Coal Dust Concerns Prompt Lawsuit Against Mobile

A Port of Mobile-based company should conduct a risk benefit analysis before storing or handling coal, maintains a lawsuit against the City Council and city Planning Commission.

The lawsuit, filed Feb. 5, claims the council and commission failed in recent months to determine the extent to which public health would be affected by coal dust generated at Cooper Marine & Timberlands Corp.

The suit claims that CMT never disclosed the amount of coal dust created at its facility or the number of homes, schools, churches and other properties that might be “negatively impacted.” And it states that CMT failed to investigate alternatives – like an enclosed dome around storage piles – to prevent dust from blowing to nearby properties.

The lawsuit requests a judge to issue a temporary restraining order and then a permanent injunction against coal handling at CMTs’ property, pending a detailed analysis of the issues.

“Hopefully an end result is a process that allows for the informed decision-making,” said Pete Burns, a Mobile attorney for the plaintiffs who include residents opposed to the addition of coal at the facility.

The City Council, in a 4-2 decision in early January, refused to overturn a November decision by the Planning Commission allowing for coal storage at CMT’s facility.

‘Scientific viewpoint’

Doug Anderson, the commission’s attorney, said he believes the Planning Commission and the City Council “did what they are legally and obligated to do.” He said the city plans to file a court response to the new lawsuit next week.

But Burns, on Thursday, said that city officials should seek independent engineering reviews of CMT coal dust effects on other companies. He pointed out that in 2014, representatives of a proposed Blue Creek coal terminal provided substantial information to address local concerns. Still, the Blue Creek terminal project was withdrawn amid continuing opposition.

Anderson said that it would be rare, “from a scientific viewpoint,” for the Planning Commission to oversee an engineering analysis on pollution impacts of one company upon others.

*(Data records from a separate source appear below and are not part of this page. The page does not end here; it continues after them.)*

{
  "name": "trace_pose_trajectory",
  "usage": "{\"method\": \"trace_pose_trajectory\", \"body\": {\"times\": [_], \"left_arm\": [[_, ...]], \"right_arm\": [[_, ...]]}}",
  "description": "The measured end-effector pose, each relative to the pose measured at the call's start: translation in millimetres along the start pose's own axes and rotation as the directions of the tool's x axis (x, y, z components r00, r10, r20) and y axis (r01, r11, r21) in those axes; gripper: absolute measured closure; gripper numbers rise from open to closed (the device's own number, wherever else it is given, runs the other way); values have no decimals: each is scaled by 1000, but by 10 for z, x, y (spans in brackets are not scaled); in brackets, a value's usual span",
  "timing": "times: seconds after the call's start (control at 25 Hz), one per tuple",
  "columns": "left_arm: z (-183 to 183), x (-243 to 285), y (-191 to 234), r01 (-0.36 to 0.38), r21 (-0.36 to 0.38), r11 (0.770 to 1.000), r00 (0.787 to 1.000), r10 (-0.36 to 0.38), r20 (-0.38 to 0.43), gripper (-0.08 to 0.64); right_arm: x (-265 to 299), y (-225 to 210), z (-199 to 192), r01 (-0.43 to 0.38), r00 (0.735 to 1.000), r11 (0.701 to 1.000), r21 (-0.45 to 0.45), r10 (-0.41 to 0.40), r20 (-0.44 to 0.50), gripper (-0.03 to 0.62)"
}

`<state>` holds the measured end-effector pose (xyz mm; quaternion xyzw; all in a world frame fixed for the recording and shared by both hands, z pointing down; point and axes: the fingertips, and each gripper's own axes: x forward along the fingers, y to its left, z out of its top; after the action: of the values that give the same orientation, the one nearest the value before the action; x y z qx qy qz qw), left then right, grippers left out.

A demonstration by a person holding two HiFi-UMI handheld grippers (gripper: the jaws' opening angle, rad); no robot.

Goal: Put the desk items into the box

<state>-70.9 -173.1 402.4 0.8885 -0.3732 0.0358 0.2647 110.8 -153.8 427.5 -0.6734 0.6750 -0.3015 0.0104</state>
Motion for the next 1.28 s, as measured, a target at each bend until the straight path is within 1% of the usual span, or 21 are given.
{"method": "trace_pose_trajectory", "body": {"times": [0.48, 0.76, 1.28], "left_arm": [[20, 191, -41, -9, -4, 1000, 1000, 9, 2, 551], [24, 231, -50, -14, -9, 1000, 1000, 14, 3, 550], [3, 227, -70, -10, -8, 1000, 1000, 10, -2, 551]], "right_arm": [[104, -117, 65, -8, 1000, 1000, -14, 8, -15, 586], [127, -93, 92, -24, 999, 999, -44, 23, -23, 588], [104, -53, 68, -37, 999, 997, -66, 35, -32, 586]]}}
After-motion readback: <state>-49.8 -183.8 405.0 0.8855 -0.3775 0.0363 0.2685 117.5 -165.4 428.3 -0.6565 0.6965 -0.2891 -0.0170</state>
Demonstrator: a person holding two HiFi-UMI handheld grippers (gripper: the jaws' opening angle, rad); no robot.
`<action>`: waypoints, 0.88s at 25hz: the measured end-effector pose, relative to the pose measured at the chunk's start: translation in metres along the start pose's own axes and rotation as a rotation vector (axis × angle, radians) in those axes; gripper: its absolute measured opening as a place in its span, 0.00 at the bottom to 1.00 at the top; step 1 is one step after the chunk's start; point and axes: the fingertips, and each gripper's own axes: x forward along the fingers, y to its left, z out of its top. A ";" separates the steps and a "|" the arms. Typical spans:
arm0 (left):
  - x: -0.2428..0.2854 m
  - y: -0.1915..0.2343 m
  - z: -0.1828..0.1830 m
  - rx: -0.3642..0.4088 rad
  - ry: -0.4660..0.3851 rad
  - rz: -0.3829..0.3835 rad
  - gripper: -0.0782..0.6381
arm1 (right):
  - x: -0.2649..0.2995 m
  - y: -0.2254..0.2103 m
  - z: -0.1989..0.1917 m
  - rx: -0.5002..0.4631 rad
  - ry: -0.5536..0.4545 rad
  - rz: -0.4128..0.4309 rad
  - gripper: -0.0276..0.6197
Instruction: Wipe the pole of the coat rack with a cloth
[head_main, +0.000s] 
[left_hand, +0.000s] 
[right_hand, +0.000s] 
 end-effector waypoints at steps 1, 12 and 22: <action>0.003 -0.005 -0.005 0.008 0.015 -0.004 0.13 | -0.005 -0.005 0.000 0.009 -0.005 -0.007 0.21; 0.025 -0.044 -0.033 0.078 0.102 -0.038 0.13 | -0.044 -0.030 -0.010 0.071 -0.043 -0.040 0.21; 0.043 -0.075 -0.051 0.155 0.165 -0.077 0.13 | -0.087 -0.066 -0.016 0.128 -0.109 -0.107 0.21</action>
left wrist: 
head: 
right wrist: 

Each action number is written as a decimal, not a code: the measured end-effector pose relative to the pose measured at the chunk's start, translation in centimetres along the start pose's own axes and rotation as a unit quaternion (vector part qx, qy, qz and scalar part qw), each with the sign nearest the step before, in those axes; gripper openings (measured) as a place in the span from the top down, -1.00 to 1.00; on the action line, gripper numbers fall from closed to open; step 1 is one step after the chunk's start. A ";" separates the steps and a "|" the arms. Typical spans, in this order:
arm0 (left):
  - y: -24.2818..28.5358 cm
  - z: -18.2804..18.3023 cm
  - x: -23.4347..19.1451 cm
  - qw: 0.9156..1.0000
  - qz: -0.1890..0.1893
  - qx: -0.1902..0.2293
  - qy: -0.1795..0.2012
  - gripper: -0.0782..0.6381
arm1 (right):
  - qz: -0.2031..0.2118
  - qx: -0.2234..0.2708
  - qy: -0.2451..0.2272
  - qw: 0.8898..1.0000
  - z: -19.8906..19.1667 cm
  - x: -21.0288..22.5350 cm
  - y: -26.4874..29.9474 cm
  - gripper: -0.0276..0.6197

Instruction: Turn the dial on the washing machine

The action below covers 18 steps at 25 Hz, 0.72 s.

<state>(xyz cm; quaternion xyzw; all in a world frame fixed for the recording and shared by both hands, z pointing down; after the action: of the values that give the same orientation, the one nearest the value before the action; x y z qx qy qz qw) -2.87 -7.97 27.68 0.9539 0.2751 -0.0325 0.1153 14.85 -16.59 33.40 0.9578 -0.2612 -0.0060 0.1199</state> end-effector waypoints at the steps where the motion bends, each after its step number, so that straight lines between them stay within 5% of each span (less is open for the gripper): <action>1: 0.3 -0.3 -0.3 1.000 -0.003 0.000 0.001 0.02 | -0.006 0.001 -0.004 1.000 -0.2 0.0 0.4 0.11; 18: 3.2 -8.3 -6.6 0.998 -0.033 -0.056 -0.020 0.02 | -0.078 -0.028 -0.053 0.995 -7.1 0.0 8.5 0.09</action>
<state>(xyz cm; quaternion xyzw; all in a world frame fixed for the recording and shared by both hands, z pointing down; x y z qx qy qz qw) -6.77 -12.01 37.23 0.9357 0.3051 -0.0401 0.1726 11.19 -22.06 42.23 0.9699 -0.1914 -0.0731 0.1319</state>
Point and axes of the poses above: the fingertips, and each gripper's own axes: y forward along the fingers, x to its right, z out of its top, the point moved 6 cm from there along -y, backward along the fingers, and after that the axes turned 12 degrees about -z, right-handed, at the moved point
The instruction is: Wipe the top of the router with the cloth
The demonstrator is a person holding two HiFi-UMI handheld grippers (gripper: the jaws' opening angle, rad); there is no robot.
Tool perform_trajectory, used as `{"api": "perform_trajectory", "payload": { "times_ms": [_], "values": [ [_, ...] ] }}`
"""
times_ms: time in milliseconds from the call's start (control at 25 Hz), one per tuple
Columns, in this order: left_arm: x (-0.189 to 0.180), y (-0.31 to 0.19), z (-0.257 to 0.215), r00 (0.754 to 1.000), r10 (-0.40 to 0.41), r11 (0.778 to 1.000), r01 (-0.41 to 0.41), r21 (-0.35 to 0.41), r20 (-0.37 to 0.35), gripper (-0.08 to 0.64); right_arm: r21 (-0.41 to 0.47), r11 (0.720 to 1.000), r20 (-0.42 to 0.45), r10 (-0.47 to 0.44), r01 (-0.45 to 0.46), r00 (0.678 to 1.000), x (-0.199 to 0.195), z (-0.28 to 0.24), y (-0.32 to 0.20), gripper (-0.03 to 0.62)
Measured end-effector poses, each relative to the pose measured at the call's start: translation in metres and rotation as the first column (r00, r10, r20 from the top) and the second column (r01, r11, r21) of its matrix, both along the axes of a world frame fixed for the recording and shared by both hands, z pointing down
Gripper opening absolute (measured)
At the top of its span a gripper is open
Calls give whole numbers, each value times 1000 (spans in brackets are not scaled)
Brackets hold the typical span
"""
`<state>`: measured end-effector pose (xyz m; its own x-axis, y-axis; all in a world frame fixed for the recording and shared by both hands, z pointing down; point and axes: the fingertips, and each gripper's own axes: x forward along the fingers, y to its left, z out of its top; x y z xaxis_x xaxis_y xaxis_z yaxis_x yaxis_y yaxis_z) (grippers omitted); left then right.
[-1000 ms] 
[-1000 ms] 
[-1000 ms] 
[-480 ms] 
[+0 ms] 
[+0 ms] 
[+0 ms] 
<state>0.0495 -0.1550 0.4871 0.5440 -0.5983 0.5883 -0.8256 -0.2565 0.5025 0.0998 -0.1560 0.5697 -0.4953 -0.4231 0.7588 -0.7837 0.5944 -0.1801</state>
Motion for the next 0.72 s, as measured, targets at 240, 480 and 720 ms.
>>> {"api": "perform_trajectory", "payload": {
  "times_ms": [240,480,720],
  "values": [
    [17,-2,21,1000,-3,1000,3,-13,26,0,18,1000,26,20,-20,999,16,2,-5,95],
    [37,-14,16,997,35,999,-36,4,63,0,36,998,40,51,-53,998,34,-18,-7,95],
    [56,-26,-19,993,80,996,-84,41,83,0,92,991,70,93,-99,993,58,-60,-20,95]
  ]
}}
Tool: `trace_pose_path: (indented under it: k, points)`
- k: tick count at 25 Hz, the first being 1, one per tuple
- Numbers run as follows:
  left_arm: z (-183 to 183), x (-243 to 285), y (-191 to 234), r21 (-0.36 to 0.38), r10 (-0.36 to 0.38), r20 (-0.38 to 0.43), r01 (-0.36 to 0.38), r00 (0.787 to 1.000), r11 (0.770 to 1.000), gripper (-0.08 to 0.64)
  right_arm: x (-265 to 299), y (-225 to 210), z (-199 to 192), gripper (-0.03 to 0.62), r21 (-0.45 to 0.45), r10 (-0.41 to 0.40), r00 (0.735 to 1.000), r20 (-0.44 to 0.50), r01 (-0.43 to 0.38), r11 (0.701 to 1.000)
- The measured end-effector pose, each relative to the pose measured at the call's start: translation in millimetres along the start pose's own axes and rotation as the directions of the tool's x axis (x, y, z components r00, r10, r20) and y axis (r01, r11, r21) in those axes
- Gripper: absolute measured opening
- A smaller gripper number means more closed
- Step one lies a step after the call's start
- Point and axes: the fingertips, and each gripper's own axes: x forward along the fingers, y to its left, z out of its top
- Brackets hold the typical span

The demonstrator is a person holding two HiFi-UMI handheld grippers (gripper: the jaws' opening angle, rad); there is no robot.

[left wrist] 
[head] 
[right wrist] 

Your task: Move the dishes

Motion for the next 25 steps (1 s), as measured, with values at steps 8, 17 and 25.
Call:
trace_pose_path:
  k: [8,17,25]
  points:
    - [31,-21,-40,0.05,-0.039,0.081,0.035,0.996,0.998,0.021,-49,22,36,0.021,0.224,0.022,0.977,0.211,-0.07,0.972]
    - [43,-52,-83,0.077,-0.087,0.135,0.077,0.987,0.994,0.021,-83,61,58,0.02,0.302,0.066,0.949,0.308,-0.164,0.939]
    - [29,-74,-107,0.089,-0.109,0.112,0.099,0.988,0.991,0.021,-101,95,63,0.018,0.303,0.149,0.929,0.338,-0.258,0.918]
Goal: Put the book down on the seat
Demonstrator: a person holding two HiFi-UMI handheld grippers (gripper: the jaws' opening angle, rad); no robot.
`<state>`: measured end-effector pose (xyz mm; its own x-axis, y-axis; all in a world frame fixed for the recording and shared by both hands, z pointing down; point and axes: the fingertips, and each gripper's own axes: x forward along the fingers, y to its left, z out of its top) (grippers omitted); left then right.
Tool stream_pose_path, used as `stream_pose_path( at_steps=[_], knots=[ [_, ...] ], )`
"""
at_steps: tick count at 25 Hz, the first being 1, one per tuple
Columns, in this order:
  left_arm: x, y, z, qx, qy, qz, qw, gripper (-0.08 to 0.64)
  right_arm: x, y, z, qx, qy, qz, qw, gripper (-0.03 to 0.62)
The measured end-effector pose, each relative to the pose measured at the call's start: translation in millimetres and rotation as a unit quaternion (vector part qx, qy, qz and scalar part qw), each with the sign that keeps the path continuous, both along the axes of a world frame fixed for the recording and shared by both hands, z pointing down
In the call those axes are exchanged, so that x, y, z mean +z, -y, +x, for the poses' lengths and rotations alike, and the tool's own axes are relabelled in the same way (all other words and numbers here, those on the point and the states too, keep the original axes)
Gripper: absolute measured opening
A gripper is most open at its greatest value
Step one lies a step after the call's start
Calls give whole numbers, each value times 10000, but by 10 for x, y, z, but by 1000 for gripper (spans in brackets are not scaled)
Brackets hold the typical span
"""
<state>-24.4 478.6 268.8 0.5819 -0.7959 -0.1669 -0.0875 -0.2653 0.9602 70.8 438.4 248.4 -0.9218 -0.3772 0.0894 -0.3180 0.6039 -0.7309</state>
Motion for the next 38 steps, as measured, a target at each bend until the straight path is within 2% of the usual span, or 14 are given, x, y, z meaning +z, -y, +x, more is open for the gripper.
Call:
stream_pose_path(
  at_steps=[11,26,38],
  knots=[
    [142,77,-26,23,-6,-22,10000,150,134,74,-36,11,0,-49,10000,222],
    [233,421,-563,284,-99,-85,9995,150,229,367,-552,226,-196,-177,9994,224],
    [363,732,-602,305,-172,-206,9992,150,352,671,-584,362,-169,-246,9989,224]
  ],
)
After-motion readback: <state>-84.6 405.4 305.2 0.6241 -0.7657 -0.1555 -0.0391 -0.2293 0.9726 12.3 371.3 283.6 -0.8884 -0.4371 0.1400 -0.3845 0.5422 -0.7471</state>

“It’s not built into our system, as ordinances are written,” Anderson said.

Anderson did say that council members could consider having independent engineers review applications for company expansions or other projects based on construction issues. He said that the council might examine the approach as it weighs revisions to the city’s ordinance addressing above-ground petroleum storage tanks.

Burns said that the Mobile Area Water and Sewer System has a thorough system of analyzing the environmental impacts of projects. He noted a 2013 review of the potential risks of an oil pipeline constructed through the Big Creek Lake watershed, the city’s main source of drinking water.

Burns said he hopes the new lawsuit helps to create a similar process with city government.

“You need to have a robust decision-making process, and all sides need to be represented,” Burns said. “I think we need to know how much coal dust is going to be released and where will it go. If you remember with Blue Creek, it was ordered to have a science fair. They produced studies saying, ‘Here’s how much coal dust our facility will release and here are the areas that will be affected.’ We did that with Blue Creek but not with (CMT)? What’s up with that?”

Burns continued, “What are the benefits to the community and what are the damages to the community? If you make a decision without being able to answer those questions then I think that is an arbitrary decision.”

Environmental activists and neighbors initially voiced concern before the Planning Commission because CMT was storing coal on its property along the east side of the Mobile River despite not having city permission to do so. Residents claimed that CMT had originally presented itself as a wood-chipping facility in 2010.

Stephen Harvey, an attorney representing CMT, said at the time that the company received permits from federal and state regulatory agencies for coal storage but was unaware that special approval was needed from the city.

He said that CMT’s issues were different from those involving Blue Creek. He said the volumes of coal stored and transported from the CMT property were nowhere near as high, and that CMT was relatively far from the city’s downtown neighborhoods. He said that the Blue Creek terminal would have been near residential areas.

The new lawsuit comes after Councilwoman Bess Rich requested a rehearing of the appeal of the Planning Commission decision regarding CMT’s coal handling.

The council opted not to reconsider the appeal. Rich and Councilman Levon Manzie were the only two to vote against denying the appeal in January.

“It’s true that citizens in the district I represent are highly sensitive to a variety of issues dealing with industry and the environment,” Manzie said. “This isn’t a new issue. It’s been going on for quite a while. We’re listening and working and trying to do what we can in the realm of our authority to be responsive and be sensitive to their concerns.”

The CMT plant has the capacity to store 1.3 to 1.5 million tons of coal, which it loads onto and off of barges and cargo ships. As of early January, the plant had 460,000 tons stored on site.

Rich, though, said in her in weekly newsletter update that there are no “established capacity limits on the site for the Planning Commission staff to monitor.” She also said that citizens were not aware, during a commission meeting in January, about a public discussion that took place on what capacity issues would entail.

“This action prevented the residents effected by the coal dust an equal opportunity to be heard and negated a condition of the Planning Approval meant to protect them,” Rich said. “More importantly, in my mind, there are now unlimited capacities and no controls on the site. One might wonder had the council reopened the appeal a lawsuit at taxpayer expense may have been avoided.”